Work task: Retype, word for word, every line from the one holding "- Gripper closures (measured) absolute" through the one holding "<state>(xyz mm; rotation" in the entries below, both included, and only those lines.
--- --- ---
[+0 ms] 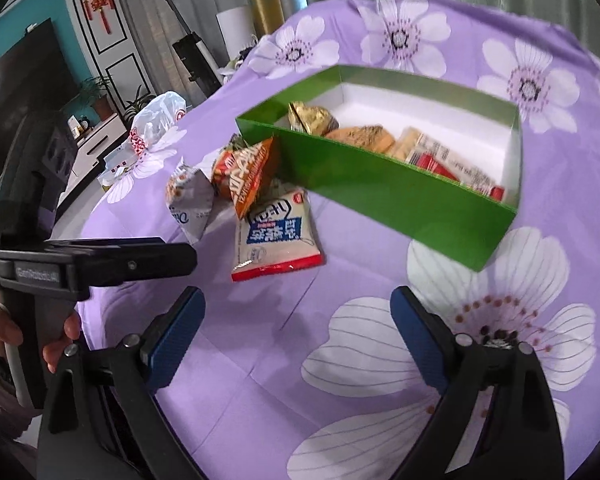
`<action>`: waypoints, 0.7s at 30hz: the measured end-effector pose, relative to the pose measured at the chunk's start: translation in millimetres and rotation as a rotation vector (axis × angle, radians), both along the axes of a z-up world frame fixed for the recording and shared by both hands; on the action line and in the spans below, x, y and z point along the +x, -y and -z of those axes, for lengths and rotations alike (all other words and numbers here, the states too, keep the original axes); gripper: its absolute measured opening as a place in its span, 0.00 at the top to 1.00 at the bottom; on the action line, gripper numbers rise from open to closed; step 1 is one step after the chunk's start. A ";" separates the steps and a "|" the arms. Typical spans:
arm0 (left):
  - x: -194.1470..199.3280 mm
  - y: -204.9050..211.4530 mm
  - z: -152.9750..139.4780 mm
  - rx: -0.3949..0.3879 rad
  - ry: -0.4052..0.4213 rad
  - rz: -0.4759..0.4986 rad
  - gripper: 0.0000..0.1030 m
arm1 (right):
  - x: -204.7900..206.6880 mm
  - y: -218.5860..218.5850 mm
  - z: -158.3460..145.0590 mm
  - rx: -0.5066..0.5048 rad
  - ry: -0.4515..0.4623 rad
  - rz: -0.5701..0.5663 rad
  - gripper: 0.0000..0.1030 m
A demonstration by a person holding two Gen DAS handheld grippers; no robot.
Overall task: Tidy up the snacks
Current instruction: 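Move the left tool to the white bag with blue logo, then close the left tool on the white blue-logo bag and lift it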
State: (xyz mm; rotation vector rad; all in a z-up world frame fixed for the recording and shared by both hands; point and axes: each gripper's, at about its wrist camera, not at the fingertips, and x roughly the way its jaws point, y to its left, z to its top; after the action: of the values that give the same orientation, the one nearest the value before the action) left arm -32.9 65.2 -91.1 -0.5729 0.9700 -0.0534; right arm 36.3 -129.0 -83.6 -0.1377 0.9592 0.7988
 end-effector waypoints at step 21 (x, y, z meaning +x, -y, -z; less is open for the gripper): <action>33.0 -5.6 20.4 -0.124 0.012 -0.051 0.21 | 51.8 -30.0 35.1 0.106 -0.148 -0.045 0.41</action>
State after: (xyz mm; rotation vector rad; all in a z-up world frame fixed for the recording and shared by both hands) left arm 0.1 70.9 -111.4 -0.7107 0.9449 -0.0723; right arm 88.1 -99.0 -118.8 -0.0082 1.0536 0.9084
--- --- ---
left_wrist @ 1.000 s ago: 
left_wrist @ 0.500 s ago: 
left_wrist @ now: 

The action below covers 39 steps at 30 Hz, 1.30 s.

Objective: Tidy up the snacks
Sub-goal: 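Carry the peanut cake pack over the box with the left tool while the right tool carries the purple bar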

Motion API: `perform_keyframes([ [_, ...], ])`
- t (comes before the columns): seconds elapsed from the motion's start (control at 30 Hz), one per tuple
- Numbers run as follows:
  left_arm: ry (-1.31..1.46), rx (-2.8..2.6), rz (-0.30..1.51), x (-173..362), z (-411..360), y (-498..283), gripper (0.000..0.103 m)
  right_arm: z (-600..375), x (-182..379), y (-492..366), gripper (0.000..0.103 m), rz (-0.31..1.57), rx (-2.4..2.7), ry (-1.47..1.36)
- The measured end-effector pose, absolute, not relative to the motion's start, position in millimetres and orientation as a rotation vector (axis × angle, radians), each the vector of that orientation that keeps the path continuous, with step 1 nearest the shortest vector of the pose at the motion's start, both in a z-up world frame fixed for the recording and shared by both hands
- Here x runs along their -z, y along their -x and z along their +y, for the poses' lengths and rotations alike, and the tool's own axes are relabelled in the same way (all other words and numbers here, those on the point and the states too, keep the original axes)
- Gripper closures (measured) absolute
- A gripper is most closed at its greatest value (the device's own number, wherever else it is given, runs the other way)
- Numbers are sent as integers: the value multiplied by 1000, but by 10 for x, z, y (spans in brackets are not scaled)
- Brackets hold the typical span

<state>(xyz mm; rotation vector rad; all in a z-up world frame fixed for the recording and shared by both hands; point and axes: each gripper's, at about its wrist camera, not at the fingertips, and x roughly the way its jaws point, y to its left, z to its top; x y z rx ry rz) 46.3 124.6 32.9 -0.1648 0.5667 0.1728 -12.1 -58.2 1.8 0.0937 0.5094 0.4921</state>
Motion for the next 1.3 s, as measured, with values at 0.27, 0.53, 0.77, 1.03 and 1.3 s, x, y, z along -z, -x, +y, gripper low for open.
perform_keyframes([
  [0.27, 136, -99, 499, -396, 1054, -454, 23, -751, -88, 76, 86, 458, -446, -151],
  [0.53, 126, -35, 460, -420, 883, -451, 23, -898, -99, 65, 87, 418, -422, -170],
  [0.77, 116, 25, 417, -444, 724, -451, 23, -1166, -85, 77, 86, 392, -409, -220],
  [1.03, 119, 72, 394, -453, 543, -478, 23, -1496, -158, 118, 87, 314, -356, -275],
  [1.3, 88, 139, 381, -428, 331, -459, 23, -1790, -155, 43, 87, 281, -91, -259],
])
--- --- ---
Solution for this exercise:
- Gripper closures (measured) absolute
- A gripper is most closed at its greatest value (the device's own number, wherever else it is given, runs the other way)
- Numbers are sent as integers: the value multiplied by 1000, but by 10 for x, z, y (spans in brackets are not scaled)
- Brackets hold the typical span

<state>(xyz mm; rotation vector rad; all in a z-up world frame fixed for the recording and shared by both hands; point and axes: each gripper's, at about its wrist camera, not at the fingertips, and x roughly the way its jaws point, y to its left, z to its top; x y z rx ry rz) 46.3 124.6 32.9 -0.1648 0.5667 0.1728 -12.1 -58.2 1.8 0.0937 0.5094 0.4921</state>

No additional work remains on the exercise.